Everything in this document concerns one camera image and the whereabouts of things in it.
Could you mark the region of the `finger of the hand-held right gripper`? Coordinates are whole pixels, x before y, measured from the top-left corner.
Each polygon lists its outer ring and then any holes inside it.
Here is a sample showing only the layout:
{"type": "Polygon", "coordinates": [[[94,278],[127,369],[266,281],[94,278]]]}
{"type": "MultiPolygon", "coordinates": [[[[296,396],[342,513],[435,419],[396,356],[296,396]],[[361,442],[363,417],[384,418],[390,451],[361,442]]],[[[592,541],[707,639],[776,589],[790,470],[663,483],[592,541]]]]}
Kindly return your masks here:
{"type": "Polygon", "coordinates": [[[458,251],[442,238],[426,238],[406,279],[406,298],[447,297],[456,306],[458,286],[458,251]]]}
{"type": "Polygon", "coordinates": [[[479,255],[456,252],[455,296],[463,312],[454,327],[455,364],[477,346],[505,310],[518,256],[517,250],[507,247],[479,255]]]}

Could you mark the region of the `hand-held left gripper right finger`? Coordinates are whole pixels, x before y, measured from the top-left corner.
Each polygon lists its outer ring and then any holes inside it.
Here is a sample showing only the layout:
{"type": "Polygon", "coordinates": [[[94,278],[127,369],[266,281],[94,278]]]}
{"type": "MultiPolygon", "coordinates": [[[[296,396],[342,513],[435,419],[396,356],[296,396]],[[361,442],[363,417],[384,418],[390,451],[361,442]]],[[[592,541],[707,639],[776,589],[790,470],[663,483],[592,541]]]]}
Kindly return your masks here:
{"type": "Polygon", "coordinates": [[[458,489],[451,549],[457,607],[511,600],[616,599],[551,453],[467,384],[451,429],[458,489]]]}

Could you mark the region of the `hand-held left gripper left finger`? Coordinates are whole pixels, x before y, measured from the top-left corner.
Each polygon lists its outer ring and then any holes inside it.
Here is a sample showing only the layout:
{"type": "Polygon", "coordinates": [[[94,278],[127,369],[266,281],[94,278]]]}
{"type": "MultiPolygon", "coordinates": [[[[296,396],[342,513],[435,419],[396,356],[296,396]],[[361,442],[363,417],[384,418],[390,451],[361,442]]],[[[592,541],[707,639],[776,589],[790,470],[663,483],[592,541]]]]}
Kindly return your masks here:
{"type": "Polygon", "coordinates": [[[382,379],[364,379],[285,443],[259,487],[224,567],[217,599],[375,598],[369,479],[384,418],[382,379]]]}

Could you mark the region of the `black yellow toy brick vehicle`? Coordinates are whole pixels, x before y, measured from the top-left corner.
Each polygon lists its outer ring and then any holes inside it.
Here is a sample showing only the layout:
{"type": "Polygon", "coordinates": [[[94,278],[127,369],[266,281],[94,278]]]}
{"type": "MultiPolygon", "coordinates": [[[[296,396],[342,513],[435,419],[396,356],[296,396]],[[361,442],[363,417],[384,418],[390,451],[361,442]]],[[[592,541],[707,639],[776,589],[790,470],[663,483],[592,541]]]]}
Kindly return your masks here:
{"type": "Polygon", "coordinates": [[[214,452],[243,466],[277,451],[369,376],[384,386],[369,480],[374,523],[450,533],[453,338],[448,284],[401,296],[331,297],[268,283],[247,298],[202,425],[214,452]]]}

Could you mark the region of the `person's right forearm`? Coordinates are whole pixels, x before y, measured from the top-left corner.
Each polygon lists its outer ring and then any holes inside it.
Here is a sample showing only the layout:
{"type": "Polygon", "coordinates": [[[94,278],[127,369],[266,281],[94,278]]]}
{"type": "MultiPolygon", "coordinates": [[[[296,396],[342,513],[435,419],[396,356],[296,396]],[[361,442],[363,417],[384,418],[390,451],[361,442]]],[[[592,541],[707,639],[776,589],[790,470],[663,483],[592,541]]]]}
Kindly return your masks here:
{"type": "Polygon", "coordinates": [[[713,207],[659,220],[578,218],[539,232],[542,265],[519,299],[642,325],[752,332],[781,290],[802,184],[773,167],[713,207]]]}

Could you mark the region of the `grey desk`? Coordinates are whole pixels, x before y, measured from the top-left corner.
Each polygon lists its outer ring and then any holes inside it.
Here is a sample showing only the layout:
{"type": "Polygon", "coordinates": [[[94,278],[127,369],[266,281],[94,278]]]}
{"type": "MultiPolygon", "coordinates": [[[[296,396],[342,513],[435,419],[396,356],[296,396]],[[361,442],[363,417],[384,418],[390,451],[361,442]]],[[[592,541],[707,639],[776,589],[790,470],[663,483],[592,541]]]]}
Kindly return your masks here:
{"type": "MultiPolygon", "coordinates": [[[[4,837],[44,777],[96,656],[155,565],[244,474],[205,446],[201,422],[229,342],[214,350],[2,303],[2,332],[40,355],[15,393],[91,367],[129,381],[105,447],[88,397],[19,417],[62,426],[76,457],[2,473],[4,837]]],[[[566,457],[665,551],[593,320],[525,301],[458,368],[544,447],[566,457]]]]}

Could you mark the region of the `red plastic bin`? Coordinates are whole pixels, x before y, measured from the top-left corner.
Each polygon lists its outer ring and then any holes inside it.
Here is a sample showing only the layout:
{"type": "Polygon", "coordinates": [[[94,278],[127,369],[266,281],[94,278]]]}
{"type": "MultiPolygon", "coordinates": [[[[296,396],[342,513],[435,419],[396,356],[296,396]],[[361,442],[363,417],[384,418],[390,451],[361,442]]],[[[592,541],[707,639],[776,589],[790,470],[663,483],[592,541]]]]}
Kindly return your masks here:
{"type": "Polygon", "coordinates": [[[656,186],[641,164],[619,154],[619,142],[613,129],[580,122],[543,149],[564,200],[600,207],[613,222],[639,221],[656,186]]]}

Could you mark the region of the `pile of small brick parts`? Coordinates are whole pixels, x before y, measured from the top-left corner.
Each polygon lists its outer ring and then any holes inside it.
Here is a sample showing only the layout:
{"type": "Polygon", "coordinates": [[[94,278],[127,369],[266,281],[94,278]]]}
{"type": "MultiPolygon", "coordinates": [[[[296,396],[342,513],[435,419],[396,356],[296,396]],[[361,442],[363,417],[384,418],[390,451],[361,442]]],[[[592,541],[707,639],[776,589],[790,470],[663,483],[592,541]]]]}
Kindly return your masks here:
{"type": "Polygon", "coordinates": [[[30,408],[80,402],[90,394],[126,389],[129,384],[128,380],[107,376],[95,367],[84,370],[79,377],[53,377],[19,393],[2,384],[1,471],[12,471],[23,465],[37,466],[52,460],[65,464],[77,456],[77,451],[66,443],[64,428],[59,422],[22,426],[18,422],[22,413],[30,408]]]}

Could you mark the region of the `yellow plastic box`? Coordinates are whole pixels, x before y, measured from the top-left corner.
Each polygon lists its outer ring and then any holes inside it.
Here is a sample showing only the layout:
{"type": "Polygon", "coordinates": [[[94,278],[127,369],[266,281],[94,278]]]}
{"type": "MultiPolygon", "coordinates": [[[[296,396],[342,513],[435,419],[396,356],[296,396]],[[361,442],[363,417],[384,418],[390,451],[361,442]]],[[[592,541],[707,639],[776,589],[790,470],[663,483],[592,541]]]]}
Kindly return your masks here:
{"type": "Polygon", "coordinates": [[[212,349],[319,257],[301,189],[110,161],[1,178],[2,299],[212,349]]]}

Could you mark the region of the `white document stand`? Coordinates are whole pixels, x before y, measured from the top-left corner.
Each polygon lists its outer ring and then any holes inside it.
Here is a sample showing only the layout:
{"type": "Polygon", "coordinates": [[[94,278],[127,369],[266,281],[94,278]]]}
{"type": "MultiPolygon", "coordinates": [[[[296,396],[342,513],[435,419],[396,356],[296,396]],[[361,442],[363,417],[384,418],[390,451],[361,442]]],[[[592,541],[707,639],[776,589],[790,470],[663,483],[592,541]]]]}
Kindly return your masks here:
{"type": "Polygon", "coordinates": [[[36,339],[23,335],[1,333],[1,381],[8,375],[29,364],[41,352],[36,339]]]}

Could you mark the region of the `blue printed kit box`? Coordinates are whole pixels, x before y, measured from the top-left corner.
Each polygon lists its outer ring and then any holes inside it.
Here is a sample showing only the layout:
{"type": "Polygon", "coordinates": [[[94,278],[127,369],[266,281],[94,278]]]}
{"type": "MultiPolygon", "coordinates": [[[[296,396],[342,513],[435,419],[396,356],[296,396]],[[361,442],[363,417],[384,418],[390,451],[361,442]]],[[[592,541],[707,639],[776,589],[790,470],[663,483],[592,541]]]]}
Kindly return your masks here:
• • • • • • •
Exercise – Lines that contain "yellow" are to be copied from the records above.

Answer to this exercise –
Could you mark the region of the `black yellow toy brick vehicle`? Coordinates are whole pixels, x before y, measured from the top-left corner.
Could you mark the region of the `yellow plastic box`? Coordinates are whole pixels, x before y, measured from the top-left corner.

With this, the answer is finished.